Z-VAD-FMK is a cell-permeable pan-caspase inhibitor [1, 2]. It potently inhibits human caspase-1 to -10 with the exception of caspase-2 [3]. It also inhibits murine caspases, notably caspase-1, caspase-3, and caspase-11, the ortholog of human caspase-4 and -5 [4, 5]. Caspases are a family of cysteine proteases that are centrally involved in cell death and inflammation responses [6, 7].
Mode of action:
Z-VAD-FMK inhibits caspases by irreversibly binding to their catalytic site [1]. By inhibiting the activity of multiple caspases, Z-VAD-FMK can block many different biological processes including inflammasome activation and the induction of apoptosis leading to increased cell survival in many different cell types [2-5]. Interestingly, It has been shown that Z-VAD‑FMK administration can significantly reduce inflammation and lethality in an experimental model of endotoxic shock [5]. To conclude, this broad-spectrum inhibitor is a useful tool for studying the role of caspases in inflammation and cell death.
Key features:
- Broad-spectrum caspase inhibitor
- Potent inhibitor of caspase-dependent inflammasomes
- Blocks the induction of apoptosis
- Each lot is highly pure (≥95%) and functionally tested
References:
- Slee EA. et al., 1996. Benzyloxycarbonyl-Val-Ala-Asp (OMe) fluoromethylketone (Z-VAD.FMK) inhibits apoptosis by blocking the processing of CPP32. Biochem J. 315 ( Pt 1):21-4.
- Li X. et al., 2019. The caspase inhibitor Z-VAD-FMK alleviates endotoxic shock via inducing macrophages necroptosis and promoting MDSCs-mediated inhibition of macrophages activation.

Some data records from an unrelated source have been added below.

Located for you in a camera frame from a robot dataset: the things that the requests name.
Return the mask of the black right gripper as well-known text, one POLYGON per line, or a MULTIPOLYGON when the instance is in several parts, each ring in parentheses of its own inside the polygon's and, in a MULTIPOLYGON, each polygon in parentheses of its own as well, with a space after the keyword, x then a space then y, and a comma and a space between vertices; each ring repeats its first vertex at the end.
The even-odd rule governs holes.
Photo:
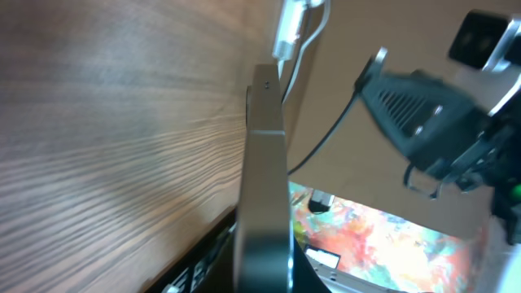
POLYGON ((383 69, 387 49, 371 56, 355 83, 356 92, 391 144, 409 160, 406 187, 418 171, 442 186, 469 192, 508 179, 509 126, 488 124, 488 115, 464 91, 423 71, 383 69))

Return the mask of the white power strip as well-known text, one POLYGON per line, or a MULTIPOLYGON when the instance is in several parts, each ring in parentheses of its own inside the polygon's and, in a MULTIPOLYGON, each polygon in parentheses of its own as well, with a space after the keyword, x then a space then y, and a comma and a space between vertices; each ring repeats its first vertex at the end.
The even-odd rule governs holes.
POLYGON ((287 61, 293 56, 293 51, 298 38, 298 31, 304 18, 304 12, 323 6, 324 11, 321 23, 317 29, 306 39, 303 47, 308 46, 325 28, 331 13, 330 0, 285 0, 275 35, 272 56, 276 60, 287 61))

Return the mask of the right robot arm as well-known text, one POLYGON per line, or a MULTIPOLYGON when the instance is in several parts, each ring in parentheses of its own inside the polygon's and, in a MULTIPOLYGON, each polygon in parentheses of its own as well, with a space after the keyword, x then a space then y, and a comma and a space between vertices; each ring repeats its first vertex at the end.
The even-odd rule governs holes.
POLYGON ((493 188, 490 212, 505 241, 520 244, 520 89, 488 114, 475 99, 425 72, 383 69, 387 49, 370 57, 354 84, 382 134, 409 161, 403 185, 429 199, 444 186, 493 188))

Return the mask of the turquoise screen smartphone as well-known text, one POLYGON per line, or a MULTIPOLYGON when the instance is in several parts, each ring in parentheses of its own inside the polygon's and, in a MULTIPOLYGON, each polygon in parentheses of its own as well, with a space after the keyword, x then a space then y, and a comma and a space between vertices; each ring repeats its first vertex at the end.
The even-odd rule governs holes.
POLYGON ((234 238, 234 289, 288 293, 293 230, 278 68, 258 64, 247 92, 247 132, 234 238))

Front Immunol. 10:1824.
- Chauvier D. et al., 2007. Broad-spectrum caspase inhibitors: from myth to reality? Cell Death Differ. 14:387-91.
- Guey B. et al., 2014. Caspase-1 autoproteolysis is differentially required for NLRP1b and NLRP3 inflammasome function. PNAS 11(48):17254-9.
- Py B.F. et al., 2014. Caspase-11 controls interleukin-1β release through degradation of TRPC1. Cell Rep. 6: 1122–8.
- Van Opdenbosch N. & Lamkanfi M. et al., 2019. Caspases in Cell Death, Inflammation, and Disease. Immunity. 50(6):1352-1364.
- Tsuchiya K. et al., 2019. Caspase-1 initiates apoptosis in the absence of gasdermin D. Nat Commun. 10(1):2091.